What is a Sudden Stratospheric Warming (SSW)?

You may have heard talk of the UK possibly seeing some colder weather next week and that ‘things going on’ in the upper atmosphere may be playing a part.

The ‘thing’ happening in the atmosphere is known as Sudden Stratospheric Warming (SSW). When it does happen, it attracts a lot of interest in the UK because it is sometimes linked to the onset of cold weather in winter.

Here we shed a little bit more light on the phenomenon.

What is an SSW?

The term SSW refers to what we observe – rapid warming (up to about 50 ­°C in just a couple of days) in the stratosphere, between 10 km and 50 km up.

You may have heard of the jet stream which helps to steer Atlantic weather systems towards the UK. Well there are other jet streams high up in our atmosphere in both the northern and southern hemisphere which circumnavigate the Earth from west to east.
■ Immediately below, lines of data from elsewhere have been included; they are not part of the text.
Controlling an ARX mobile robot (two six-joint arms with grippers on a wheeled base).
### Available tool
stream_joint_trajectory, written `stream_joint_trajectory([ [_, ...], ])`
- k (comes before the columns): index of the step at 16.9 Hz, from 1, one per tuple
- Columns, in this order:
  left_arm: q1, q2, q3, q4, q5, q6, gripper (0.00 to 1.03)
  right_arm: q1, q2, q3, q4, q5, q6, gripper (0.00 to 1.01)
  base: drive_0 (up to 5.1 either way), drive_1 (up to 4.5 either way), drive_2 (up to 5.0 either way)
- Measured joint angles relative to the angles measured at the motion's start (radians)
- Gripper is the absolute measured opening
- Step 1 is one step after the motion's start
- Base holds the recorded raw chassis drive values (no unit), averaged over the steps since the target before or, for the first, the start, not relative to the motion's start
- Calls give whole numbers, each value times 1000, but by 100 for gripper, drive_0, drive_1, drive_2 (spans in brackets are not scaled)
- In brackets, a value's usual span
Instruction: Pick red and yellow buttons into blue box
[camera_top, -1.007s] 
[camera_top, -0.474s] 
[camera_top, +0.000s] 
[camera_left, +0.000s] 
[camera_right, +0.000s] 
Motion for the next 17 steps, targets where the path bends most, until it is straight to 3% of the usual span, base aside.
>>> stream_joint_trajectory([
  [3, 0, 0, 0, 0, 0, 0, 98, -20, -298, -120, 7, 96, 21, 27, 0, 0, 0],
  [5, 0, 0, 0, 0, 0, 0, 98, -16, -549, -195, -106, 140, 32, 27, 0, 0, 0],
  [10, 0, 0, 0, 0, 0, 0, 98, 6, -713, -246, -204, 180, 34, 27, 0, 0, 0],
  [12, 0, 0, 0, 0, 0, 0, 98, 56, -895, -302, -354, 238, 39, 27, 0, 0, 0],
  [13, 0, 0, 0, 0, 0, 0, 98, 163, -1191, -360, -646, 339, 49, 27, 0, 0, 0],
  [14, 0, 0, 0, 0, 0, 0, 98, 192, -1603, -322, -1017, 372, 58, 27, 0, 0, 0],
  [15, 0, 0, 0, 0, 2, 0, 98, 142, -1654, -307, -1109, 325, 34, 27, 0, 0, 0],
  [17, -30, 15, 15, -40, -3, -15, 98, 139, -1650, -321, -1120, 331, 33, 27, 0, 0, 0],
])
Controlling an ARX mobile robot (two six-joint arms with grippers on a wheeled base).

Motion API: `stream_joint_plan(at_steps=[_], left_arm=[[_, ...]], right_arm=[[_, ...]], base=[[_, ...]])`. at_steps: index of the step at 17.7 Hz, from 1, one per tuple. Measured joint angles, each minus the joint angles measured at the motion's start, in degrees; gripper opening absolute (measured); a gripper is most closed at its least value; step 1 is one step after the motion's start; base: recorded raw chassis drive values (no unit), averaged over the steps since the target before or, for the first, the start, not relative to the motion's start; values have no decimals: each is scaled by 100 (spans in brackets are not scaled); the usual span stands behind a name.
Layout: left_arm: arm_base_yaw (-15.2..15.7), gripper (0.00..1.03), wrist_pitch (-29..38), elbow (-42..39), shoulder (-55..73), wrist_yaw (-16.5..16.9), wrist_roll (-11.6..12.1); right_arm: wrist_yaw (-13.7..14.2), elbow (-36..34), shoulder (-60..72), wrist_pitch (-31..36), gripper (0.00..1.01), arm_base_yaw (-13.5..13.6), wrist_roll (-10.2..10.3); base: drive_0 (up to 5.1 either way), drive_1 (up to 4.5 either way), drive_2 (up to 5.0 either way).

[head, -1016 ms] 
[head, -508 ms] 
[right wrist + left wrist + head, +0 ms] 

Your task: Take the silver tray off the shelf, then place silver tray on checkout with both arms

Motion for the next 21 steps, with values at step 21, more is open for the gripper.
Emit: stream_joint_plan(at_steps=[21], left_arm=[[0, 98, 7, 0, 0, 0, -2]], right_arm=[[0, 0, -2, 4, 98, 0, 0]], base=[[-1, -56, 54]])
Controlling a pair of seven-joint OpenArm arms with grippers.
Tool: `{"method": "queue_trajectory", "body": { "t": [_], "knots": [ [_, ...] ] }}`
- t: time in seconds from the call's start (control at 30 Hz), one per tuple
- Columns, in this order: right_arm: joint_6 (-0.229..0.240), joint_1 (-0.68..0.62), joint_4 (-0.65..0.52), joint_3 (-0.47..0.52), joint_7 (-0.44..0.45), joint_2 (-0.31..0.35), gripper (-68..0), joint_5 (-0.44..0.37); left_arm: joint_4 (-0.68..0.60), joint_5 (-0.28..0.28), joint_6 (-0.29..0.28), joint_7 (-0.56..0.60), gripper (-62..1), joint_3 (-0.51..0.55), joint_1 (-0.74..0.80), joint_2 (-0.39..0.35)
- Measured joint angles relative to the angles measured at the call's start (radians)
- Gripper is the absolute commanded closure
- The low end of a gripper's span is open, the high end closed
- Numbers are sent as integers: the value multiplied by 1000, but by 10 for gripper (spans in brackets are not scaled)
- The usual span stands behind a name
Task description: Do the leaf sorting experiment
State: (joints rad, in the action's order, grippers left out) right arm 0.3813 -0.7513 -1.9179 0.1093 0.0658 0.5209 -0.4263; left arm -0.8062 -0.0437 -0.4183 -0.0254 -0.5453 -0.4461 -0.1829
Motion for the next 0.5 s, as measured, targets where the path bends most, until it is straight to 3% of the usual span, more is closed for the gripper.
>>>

One of these, the Polar Night Jet, circles the Arctic.

Sometimes the usual westerly flow can be disrupted by natural weather patterns or disturbances in the lower part of the atmosphere, such as a large area of high pressure in the northern hemisphere. This causes the Polar Jet to wobble and these wobbles, or waves, break just like waves on the beach. When they break they can be strong enough to weaken or even reverse the westerly winds and swing them to easterlies. As this happens, air in the stratosphere starts to collapse in to the polar cap and compress. As it compresses it warms, hence the stratospheric warming.

How does it move down through the atmosphere?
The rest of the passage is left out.